The chief executive of the US computer giant Hewlett-Packard has told British company bosses that they must help restore faith in business.



Watch the CBI conference live online

Carly Fiorina, who has just completed the biggest computer firm merger in history, said that, in the wake of the Enron collapse, company directors had to lead by example.

Referring to the spate of business scandals that began with Enron she said: "It is greed pure and simple."

She told the CBI's annual conference that there had been abuses of trust and power, and checks and balances had failed.

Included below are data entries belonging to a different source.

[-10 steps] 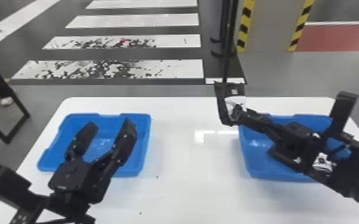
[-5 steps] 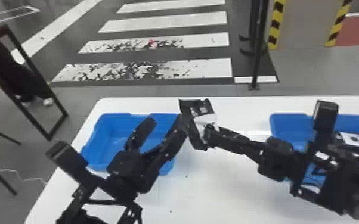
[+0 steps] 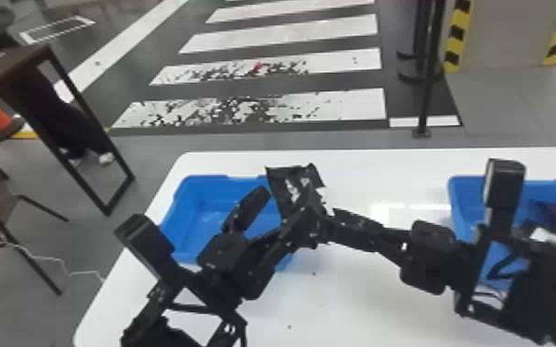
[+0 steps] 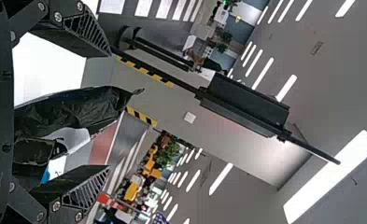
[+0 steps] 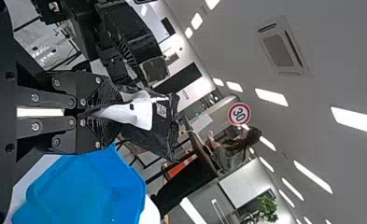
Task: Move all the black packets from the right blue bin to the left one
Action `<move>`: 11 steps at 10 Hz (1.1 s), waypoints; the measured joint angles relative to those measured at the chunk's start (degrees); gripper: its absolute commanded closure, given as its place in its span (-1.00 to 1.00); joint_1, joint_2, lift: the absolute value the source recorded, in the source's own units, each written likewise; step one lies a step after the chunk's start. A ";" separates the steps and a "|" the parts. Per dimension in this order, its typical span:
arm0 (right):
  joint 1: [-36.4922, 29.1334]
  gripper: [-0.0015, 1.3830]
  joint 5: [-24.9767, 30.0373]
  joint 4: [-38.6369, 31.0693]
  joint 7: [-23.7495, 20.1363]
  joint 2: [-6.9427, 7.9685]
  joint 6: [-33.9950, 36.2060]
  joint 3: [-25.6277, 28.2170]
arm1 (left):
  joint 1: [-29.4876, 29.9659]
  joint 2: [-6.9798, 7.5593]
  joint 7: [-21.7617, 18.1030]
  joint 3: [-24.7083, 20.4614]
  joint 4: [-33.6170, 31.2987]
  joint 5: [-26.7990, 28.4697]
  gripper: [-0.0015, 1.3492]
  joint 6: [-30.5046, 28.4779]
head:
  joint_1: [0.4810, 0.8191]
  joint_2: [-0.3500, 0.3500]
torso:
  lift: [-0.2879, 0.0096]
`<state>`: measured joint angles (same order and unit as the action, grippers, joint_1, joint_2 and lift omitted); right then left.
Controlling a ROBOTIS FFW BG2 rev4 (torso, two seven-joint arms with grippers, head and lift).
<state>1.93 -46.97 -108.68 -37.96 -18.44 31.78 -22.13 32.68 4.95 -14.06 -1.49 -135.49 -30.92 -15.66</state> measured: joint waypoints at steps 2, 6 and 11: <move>0.31 0.59 -0.83 0.09 0.08 -0.10 0.00 -1.38 | 0.20 -0.11 0.05 -0.54 0.00 2.91 0.37 1.47 | 0.27 0.89 | -0.01; 0.48 0.59 -1.39 1.09 0.12 -0.08 -1.05 -1.64 | 0.80 -0.29 1.40 -0.70 -0.13 4.44 0.80 1.12 | 0.27 0.91 | -0.01; 0.18 -0.85 -2.13 4.39 0.73 0.48 -3.79 0.19 | -1.50 -0.45 7.13 -2.75 2.70 10.90 0.80 5.49 | 0.27 0.97 | -0.01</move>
<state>2.10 -49.10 -104.29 -37.23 -17.96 27.99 -21.94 31.18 4.50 -6.93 -4.25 -132.79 -20.02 -10.18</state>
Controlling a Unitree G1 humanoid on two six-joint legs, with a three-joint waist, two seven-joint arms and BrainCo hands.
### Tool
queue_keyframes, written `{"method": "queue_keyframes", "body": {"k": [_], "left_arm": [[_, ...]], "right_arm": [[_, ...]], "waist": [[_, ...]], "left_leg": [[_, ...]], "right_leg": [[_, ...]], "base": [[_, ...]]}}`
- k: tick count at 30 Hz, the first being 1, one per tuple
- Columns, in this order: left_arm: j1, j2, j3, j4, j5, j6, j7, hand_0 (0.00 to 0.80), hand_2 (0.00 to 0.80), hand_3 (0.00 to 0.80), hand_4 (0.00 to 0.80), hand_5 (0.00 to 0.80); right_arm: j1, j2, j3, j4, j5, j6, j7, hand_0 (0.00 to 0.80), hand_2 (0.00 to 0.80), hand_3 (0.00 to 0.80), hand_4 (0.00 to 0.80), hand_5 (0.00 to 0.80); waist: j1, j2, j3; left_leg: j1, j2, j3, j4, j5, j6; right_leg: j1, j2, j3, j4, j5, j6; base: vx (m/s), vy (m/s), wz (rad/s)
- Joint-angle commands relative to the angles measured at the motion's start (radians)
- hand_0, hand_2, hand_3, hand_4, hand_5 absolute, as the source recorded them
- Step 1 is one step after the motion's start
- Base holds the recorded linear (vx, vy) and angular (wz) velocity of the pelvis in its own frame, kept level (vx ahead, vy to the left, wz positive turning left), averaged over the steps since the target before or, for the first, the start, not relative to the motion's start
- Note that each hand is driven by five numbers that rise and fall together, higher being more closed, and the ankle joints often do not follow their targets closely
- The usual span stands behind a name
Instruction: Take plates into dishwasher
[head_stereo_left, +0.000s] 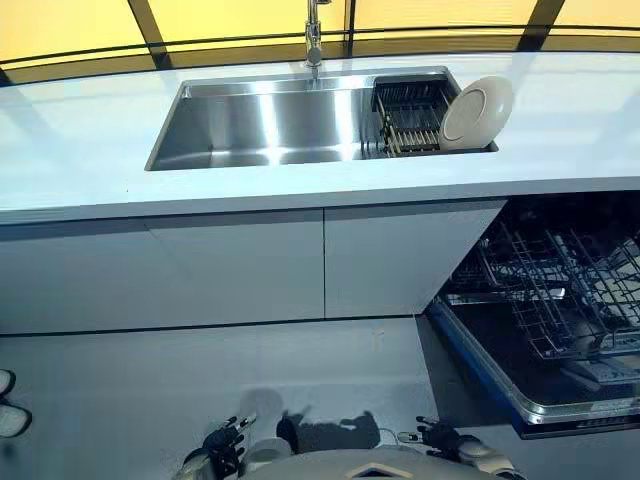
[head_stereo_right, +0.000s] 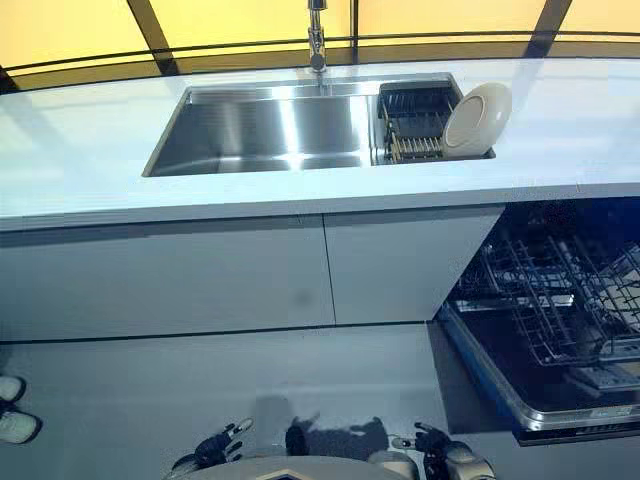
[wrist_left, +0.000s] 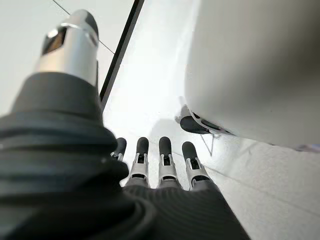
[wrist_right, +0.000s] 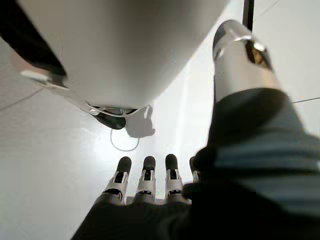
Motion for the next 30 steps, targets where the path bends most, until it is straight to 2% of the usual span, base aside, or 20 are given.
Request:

"A board member's job is not to applaud management, a board member's job is to question."

There will still be risks

She said that because share-ownership in the US was now so widespread, with more than 60% of people owning stocks, the effects of the Enron, WorldCom and other company scandals had been enormous.

"Corporate wrong-doing is being felt not just at the boardroom table but at the kitchen table as well."

She added: "No one of us alone can restore faith in the market, it's up to all of us."

But she warned: "There is no way to properly safeguard every business and every investor against risk."

Defending high pay

Earlier, on BBC Two's Newsnight programme, Ms Fiorina said it was "appropriate" that new, tougher legislation was passed following the series of corporate scandals that rocked the United States.

She said she was "astounded" by the revelations of wrong-doing as they emerged in the past year at a series of prominent US companies.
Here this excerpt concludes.